Table tennis, hot-desking are so 2019. Offices are changing again
Table tennis is out and private rooms are back in. As working patterns stabilise after the disruption of the COVID-19 pandemic, employers are responding by redesigning workspaces for an era in which people spend less time in the office, but use it for more specific tasks than before.
Engineering consultancy Arup, building a workspace in Dexus’ 123 Albert Street tower in Brisbane, is cutting back floor area dedicated to individual desks to 30 per cent, compared with a 40 per cent to 45 per cent average in its offices before the pandemic.
The firm will complete the build in December before moving its 450 Brisbane staff into the workplace that focuses on providing private working space and structured collaboration areas, reflecting the ways of working that emerged during the pandemic.
“What we’re trying to do is create the best of both worlds in the office,” principal and Queensland leader Lloyd Twomey said.
Hot desk-style activity-based work is out. Random collaboration from having large numbers of people in a shared space – or playing games such as table tennis – is an aspiration left behind in 2019. And Arup is not unique among workplaces responding to the needs of a post-pandemic world.
Design firm Hassell, which has since 2020 been surveying office workers globally, found in its latest annual research that only 23 per cent of people in Australia felt they had enough space to focus, and only 35 per cent said they had enough space to collaborate.
The change had been felt most acutely in tech companies, where employers in Australia and the US went heavily into so-called highly amenitised spaces, with lots of open-plan space promoting informal collaboration, Hassell head of research Daniel Davis said.
But even if employers in other sectors did not go as far down that road as tech companies, they were finding themselves with office facilities that did not reflect workplace patterns established after the pandemic, Dr Davis said.
“We’re at an interesting point in terms of evolution of the workplace,” he told The Australian Financial Review.
“We’ve changed a lot of policies, but the workplace itself is still a bit stuck in the past. The next five years of workplace is going to be trying to align those two things.”
Table tennis tables were one example of a pre-pandemic office feature that was now less relevant to current ways of work, Dr Davis said.
“That’s an example of amenity intended for people to be there together, but if one of them’s away, it doesn’t make as much sense,” he said.
Mixed results for office values
The idea that workplaces need to change again may make landlords faint, but the findings do point to a stabilising of office-use patterns for the first time since the disruption of the pandemic.
The pre-pandemic norm of five days a week in the office, which slumped as COVID-19 hit, has levelled out. Hassell’s latest survey shows the proportion of people back in the office full-time at between 42 and 50 per cent and hybrid workers at between 30 and 45 per cent globally.
While the number of people surveyed changed – this time the design firm quizzed 2500 office workers in the US, UK, Singapore, Hong Kong and Australia, compared with 3500 last year – the numbers in this year’s report, titled The Big Calm, reflected behaviour seen last year, Dr Davis said.
But even while office use patterns are stabilising, office values are mixed. Australia’s CBD office values have fallen an average 22 per cent from their pre-pandemic peak, MSCI figures last week showed, and the pace of recovery is mixed.
“If we were going to buy here, I would go again on Sydney,” Louise Kavanagh, chief investment officer of US-based investor Nuveen and head of its Asia Pacific operations, said in an interview last week.
“By and large across Sydney and Melbourne, 200 basis points have come off office [cap rates, reflecting a fall in value as yields have widened].”
But while central Sydney values had largely stabilised, Melbourne office values, affected by factors such as the foreign owner land tax that will kick in from next year, were still likely to fall, Ms Kavanagh said.
“Do I need another 100 [basis point widening of cap rate in Melbourne]? Maybe.
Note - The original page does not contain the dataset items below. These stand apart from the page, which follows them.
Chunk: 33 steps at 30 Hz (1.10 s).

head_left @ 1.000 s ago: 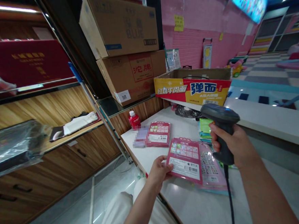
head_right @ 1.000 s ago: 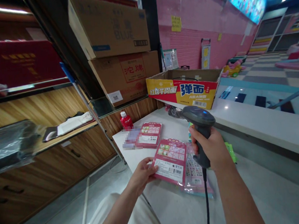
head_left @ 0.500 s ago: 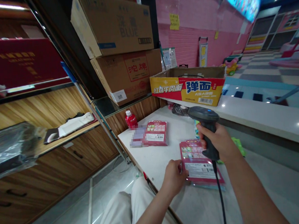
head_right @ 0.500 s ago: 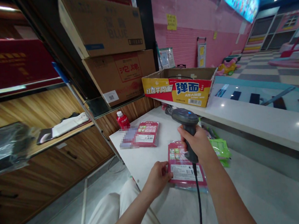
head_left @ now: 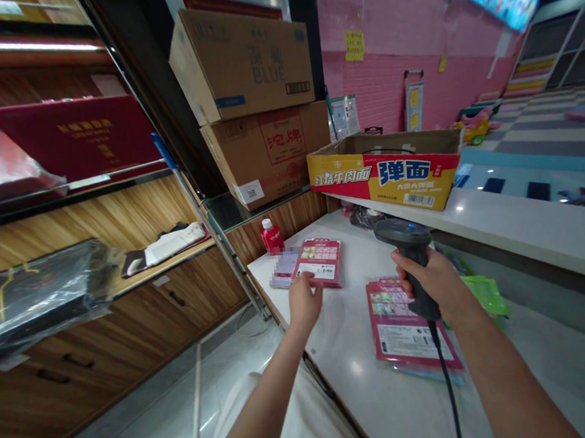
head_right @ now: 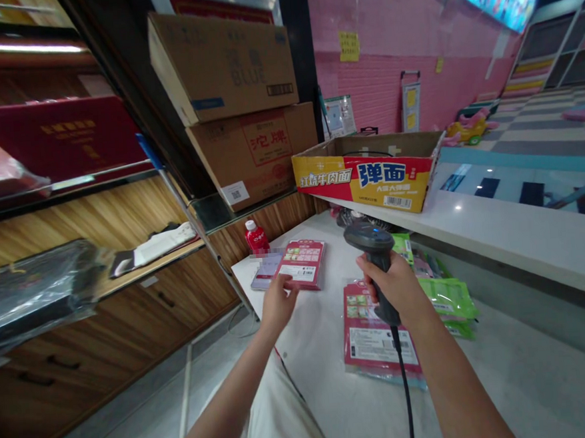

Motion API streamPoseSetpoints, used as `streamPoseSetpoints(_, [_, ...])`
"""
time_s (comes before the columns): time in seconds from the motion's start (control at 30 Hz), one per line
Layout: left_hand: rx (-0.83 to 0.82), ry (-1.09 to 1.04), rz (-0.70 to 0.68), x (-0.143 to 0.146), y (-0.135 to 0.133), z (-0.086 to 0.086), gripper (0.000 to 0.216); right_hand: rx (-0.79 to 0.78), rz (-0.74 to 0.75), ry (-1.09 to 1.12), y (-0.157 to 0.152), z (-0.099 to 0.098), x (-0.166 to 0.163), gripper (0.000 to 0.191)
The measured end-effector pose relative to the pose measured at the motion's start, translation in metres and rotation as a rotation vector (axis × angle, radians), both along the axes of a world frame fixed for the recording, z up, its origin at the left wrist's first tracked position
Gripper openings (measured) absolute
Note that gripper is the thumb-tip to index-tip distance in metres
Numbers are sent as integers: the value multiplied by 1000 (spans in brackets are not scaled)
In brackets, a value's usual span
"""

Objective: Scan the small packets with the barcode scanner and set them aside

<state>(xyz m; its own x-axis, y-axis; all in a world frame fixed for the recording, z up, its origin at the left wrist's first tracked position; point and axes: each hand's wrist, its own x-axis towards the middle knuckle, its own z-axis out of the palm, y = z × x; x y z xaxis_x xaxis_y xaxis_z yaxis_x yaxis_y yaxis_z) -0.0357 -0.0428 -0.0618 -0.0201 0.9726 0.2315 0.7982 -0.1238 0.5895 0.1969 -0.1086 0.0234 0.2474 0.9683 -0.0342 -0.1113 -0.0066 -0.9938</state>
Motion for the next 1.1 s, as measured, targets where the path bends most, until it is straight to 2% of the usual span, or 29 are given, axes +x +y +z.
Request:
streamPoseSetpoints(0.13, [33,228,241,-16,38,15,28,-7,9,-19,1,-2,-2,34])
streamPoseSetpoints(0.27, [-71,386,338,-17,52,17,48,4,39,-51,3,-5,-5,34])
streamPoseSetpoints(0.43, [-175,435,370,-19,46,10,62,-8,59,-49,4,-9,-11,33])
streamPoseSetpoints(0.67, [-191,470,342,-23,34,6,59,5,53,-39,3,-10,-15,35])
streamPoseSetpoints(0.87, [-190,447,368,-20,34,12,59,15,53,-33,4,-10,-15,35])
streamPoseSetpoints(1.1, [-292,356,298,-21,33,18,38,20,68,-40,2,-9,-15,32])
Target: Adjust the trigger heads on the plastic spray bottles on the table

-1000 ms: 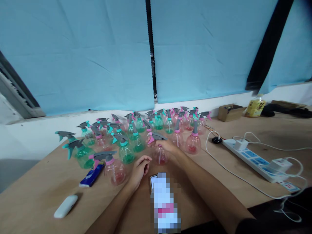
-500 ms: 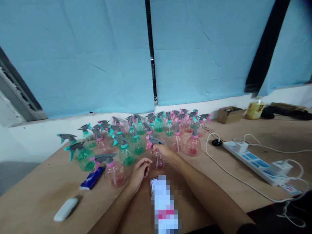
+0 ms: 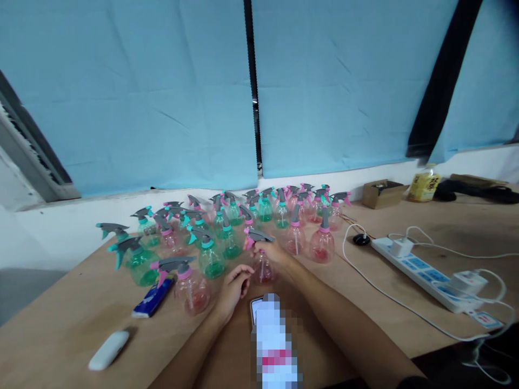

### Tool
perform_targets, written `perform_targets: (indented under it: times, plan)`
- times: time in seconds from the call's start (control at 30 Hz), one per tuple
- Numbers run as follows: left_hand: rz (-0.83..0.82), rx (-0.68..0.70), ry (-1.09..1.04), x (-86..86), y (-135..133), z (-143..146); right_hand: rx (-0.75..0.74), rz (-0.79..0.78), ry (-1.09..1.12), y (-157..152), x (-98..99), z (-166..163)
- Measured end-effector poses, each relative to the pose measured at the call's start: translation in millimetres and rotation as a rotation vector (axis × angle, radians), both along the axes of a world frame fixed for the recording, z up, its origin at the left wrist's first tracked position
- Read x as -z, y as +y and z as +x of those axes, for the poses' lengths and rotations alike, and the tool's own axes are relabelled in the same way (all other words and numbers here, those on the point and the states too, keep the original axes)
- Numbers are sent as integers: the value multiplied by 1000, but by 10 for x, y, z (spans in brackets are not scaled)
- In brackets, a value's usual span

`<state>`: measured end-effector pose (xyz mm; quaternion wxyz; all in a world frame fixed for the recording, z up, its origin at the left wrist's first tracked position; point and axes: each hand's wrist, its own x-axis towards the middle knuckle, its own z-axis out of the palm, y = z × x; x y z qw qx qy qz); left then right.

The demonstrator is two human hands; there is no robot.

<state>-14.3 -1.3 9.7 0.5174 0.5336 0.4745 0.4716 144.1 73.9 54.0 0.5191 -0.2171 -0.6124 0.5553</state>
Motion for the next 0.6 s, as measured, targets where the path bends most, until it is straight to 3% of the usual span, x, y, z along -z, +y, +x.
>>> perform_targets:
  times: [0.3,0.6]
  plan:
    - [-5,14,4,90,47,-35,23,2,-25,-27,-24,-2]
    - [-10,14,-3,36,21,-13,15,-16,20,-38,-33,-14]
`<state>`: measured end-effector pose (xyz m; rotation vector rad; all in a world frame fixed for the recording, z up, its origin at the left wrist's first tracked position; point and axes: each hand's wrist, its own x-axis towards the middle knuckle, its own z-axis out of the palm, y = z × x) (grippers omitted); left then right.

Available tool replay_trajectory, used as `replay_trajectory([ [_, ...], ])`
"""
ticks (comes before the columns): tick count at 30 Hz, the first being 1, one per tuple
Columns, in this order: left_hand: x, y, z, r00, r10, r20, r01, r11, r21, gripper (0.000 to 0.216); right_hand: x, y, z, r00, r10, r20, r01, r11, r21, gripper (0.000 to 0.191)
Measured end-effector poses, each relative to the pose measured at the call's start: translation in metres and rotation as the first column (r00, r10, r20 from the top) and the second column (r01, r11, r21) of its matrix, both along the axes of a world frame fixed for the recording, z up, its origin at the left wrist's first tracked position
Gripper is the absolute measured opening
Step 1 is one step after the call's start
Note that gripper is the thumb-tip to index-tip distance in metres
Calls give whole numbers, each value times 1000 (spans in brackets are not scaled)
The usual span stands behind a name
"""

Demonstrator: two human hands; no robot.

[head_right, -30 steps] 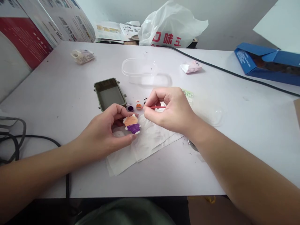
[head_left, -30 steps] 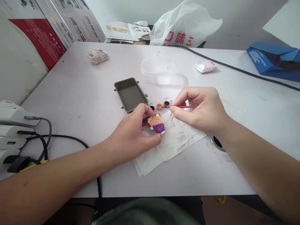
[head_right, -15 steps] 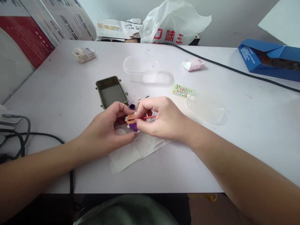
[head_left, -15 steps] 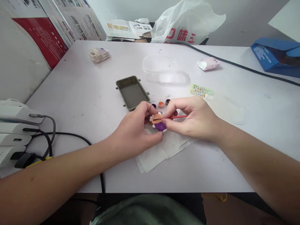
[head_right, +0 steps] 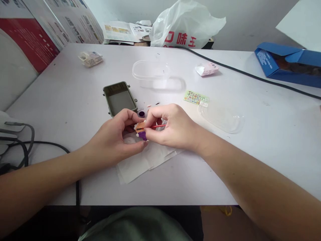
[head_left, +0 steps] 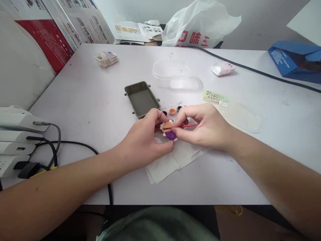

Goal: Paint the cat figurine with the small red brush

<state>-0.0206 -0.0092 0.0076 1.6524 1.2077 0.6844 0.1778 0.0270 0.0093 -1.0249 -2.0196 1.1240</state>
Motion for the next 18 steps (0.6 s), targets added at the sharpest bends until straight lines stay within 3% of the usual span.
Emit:
replay_trajectory([
  [7, 0, 0, -1, 1000, -1, -17, 0, 1000, -9, 33, 5, 4, 2, 999, -36, 31, 34, 997, 68, 10],
  [11, -1, 1, -1, 999, 3, -32, -3, 1000, -14, 33, 9, 12, 5, 987, -156, 39, 149, 979, 140, 16],
  [18, -2, 0, 0, 999, 13, -50, -14, 999, -29, 35, 15, 24, 4, 960, -271, 78, 265, 961, 79, 15],
])
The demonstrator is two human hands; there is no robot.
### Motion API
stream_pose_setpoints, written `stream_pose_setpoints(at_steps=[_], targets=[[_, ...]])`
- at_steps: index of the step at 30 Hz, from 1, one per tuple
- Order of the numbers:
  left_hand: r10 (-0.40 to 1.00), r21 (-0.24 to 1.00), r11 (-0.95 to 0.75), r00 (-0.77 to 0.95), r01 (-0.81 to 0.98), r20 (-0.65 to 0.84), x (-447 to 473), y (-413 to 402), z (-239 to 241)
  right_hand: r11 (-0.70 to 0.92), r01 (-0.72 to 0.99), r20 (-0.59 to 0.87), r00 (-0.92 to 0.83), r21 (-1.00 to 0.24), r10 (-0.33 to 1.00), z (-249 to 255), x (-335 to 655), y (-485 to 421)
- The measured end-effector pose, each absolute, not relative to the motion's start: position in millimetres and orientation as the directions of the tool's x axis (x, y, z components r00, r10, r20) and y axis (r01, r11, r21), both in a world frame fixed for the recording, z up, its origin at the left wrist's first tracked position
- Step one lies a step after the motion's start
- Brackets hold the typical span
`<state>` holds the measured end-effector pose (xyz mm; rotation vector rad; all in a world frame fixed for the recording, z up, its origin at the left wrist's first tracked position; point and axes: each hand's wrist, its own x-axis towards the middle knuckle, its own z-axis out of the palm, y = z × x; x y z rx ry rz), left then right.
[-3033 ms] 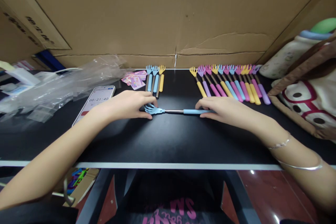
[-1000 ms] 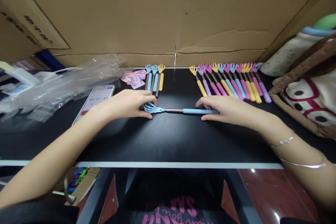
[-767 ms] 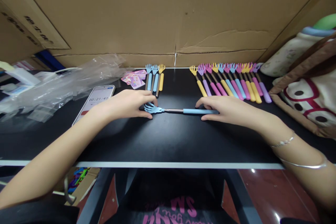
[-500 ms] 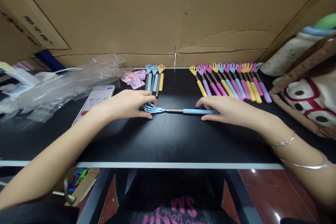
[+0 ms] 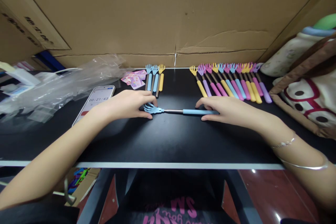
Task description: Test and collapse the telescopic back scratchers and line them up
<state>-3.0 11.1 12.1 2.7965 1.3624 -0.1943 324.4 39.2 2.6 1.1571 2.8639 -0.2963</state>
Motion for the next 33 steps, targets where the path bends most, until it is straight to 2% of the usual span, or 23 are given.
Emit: stream_pose_setpoints(at_steps=[11,33], targets=[[0.781,-0.028,-0.620,0.614,0.784,-0.115,-3.6,11.3,10.9,0.665,0.731,-0.140,-0.682,-0.152,0.718,1.5,325.7,40.0],[0.782,-0.019,-0.618,0.612,0.786,-0.113,-3.7,11.7,10.8,0.679,0.719,-0.147,-0.695,-0.151,0.703,2.5,324.9,38.7]])
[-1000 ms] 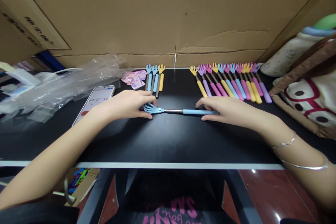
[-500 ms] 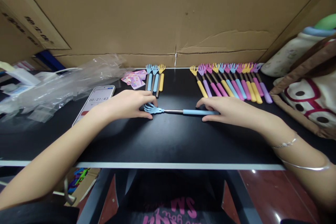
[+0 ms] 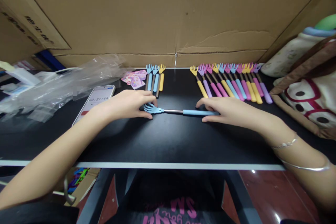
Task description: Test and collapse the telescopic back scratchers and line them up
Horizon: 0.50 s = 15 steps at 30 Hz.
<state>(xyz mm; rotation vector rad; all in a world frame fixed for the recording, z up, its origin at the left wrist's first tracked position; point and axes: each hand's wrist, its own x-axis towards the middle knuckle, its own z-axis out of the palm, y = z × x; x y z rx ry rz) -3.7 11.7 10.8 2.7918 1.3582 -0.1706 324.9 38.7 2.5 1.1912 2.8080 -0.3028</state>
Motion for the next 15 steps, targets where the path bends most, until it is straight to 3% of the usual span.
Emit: stream_pose_setpoints(at_steps=[15], targets=[[0.791,-0.016,-0.605,0.599,0.796,-0.126,-2.7,11.1,11.9,0.680,0.716,-0.146,-0.698,-0.160,0.701,2.8,324.6,38.4]])
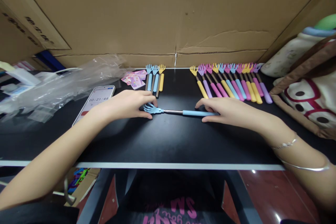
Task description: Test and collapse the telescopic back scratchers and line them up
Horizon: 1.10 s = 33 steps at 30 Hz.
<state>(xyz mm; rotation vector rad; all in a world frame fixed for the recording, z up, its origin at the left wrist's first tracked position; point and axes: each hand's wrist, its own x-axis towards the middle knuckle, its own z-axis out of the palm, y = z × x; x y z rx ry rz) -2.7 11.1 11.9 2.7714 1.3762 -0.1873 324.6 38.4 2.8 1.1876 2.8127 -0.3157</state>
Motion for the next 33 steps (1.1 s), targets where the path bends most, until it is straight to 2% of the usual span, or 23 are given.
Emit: stream_pose_setpoints(at_steps=[33], targets=[[0.791,-0.047,-0.607,0.597,0.794,-0.135,-1.3,10.1,13.6,0.696,0.706,-0.126,-0.708,-0.132,0.695,5.6,322.1,37.7]])
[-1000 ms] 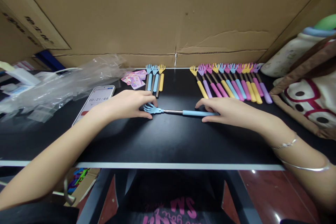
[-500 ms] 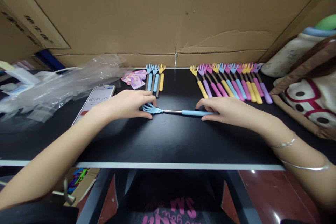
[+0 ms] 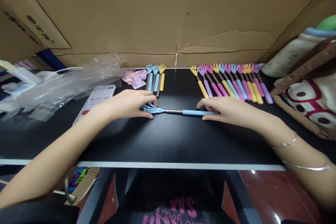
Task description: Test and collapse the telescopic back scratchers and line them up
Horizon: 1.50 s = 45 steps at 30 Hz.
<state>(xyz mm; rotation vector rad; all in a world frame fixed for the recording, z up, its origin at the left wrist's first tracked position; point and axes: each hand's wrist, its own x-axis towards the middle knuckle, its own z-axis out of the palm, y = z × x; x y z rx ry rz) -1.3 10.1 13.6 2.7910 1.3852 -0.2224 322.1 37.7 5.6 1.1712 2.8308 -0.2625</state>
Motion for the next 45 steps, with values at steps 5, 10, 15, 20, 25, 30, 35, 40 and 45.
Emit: stream_pose_setpoints(at_steps=[5,10,15,20,25,30,35,40,45], targets=[[0.788,-0.044,-0.612,0.603,0.790,-0.129,-0.9,10.1,13.2,0.698,0.708,-0.111,-0.706,-0.105,0.699,4.5,323.5,38.5],[0.789,-0.050,-0.611,0.601,0.790,-0.128,-1.3,10.2,12.6,0.700,0.713,-0.052,-0.701,-0.049,0.711,2.5,325.6,39.2],[0.781,-0.047,-0.622,0.613,0.782,-0.121,-2.4,10.7,11.1,0.702,0.712,-0.010,-0.702,-0.017,0.712,2.2,326.4,39.8],[0.776,-0.041,-0.628,0.621,0.777,-0.112,-4.0,11.7,9.1,0.697,0.717,-0.019,-0.698,-0.014,0.716,2.6,325.8,38.9],[0.777,-0.037,-0.626,0.619,0.779,-0.112,-4.5,11.9,8.6,0.697,0.716,-0.018,-0.698,-0.023,0.716,0.8,327.3,40.3],[0.779,-0.038,-0.624,0.617,0.781,-0.115,-3.1,11.6,10.5,0.692,0.721,-0.027,-0.693,-0.027,0.721,0.8,326.4,40.5],[0.776,-0.033,-0.627,0.621,0.778,-0.108,-3.9,11.9,10.0,0.690,0.723,-0.040,-0.691,-0.028,0.722,1.6,325.2,39.8],[0.775,-0.035,-0.630,0.625,0.776,-0.096,-5.5,12.2,8.3,0.693,0.720,-0.035,-0.694,-0.030,0.719,2.1,325.4,39.9],[0.781,-0.036,-0.621,0.614,0.783,-0.112,-3.8,11.3,10.3,0.702,0.711,-0.022,-0.703,-0.038,0.711,2.6,325.3,39.7]])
I think we’ve got to wait.”
But the stabilisation of usage patterns is giving employers and landlords confidence to go ahead with plans that, in the case of Arup’s Hassell-designed Brisbane office, started forming before COVID-19 hit.
The firm is taking 4000 square metres on levels 26 and 27 of the Albert Street tower, down from the 5000 square metres it occupies at the CapitaLand Ascendas REIT’s 108 Wickham Street building.
As it cuts down on workstations, it is increasing the number of one- to two-person rooms for people to concentrate or make calls. Arup will also test what it calls hyperfocused speakers, allowing people in an open room to make conference calls without disrupting others around them.
“We were struggling a bit in the early days to know what the future of the office looked like,” Mr Twomey said.
“Had we done it in 2022, we would have been very nervous. There is a desire for people to want to use the office, not necessarily five days a week, but they want to use it in the best way they can. We need to provide what they need to come in.”